I've seen in many places that there is a bug in phantomjs such that proxy-auth does not work.
from selenium.webdriver.common.proxy import *
from selenium import webdriver
from selenium.webdriver.common.by import By
service_args = [
'--proxy=http://fr.proxymesh.com:31280',
'--proxy-auth=USER:PWD',
'--proxy-type=http',
]
driver = webdriver.PhantomJS(service_args=service_args)
driver.get("https://www.google.com")
print driver.page_source
Proxy mesh suggests using the following instead:
page.customHeaders={'Proxy-Authorization': 'Basic '+btoa('USERNAME:PASSWORD')};
but I'm not sure how to translate that into python.

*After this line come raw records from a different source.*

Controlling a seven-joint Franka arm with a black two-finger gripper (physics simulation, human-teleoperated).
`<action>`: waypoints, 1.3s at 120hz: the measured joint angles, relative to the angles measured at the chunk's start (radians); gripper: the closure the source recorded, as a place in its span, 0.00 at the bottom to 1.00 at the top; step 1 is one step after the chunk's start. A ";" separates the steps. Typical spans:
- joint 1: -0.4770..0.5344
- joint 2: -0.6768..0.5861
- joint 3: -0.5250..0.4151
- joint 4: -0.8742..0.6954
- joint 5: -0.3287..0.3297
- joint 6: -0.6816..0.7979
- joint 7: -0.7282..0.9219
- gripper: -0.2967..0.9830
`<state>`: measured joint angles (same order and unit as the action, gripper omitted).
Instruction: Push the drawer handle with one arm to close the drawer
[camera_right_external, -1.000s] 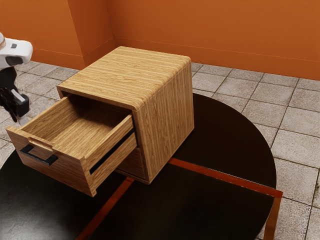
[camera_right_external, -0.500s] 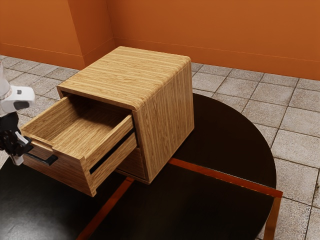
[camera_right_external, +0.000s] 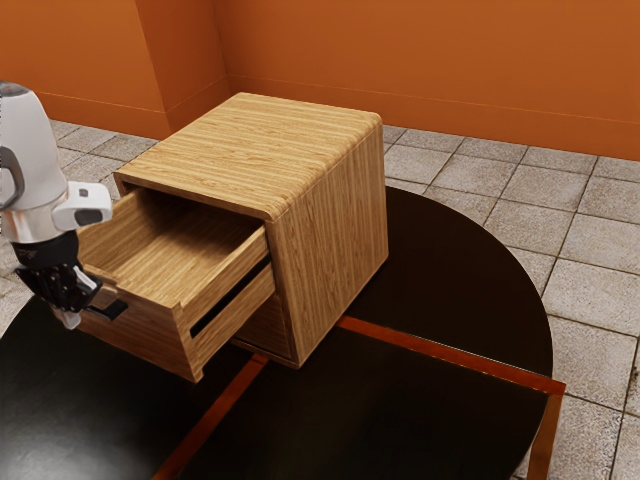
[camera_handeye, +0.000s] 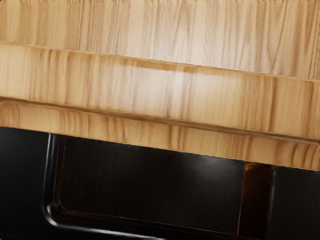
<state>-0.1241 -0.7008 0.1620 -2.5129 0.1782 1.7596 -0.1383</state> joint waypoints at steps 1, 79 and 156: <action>0.000 0.004 -0.001 0.001 0.000 0.003 0.001 0.84; -0.005 0.323 -0.047 0.270 -0.006 0.117 0.084 0.85; -0.004 0.590 -0.046 0.511 -0.054 0.146 0.221 0.85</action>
<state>-0.1285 -0.1109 0.1163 -2.0015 0.1244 1.9060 0.0824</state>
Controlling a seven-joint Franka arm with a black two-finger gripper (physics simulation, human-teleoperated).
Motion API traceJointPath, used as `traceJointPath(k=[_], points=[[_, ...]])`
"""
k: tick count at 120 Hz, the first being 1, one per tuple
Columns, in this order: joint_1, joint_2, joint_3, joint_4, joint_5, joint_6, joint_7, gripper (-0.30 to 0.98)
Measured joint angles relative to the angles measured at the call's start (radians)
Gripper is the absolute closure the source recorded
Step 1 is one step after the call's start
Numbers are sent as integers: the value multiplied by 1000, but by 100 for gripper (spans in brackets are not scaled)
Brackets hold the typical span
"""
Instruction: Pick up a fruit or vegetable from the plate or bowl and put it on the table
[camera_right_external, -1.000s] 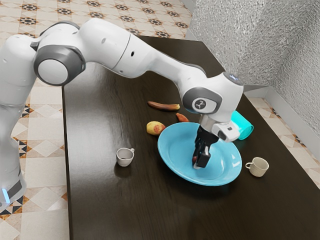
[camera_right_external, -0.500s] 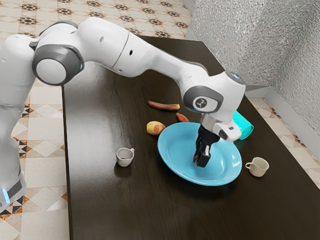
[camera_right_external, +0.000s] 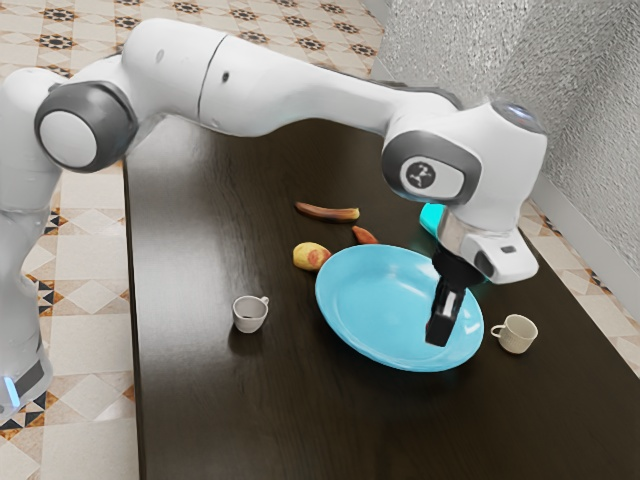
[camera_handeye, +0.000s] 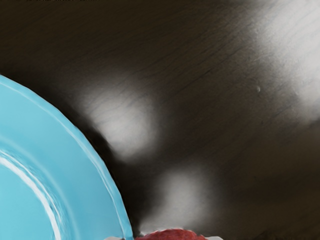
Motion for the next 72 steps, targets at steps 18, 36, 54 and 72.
traceJointPath(k=[18,36,54,72], points=[[-6,9,-111,6,7,-20,-27,53],[-16,34,-132,3,8,-2,-51,44],[-18,39,-133,3,5,11,-68,15],[-18,36,-133,1,6,18,-82,5]])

This is what I currently have:
from selenium import webdriver
import base64
from selenium.webdriver.common.proxy import *
from selenium import webdriver
from selenium.webdriver.common.by import By
service_args = [
'--proxy=http://fr.proxymesh.com:31280',
'--proxy-type=http',
]
headers = { 'Proxy-Authorization': 'Basic ' + base64.b64encode('USERNAME:PASSWORD')}
for key, value in enumerate(headers):
webdriver.DesiredCapabilities.PHANTOMJS['phantomjs.page.customHeaders.{}'.format(key)] = value
driver = webdriver.PhantomJS(service_args=service_args)
driver.get("https://www.google.com")
print driver.page_source
but it doesn't work.
Any suggestions for how I could get this to work?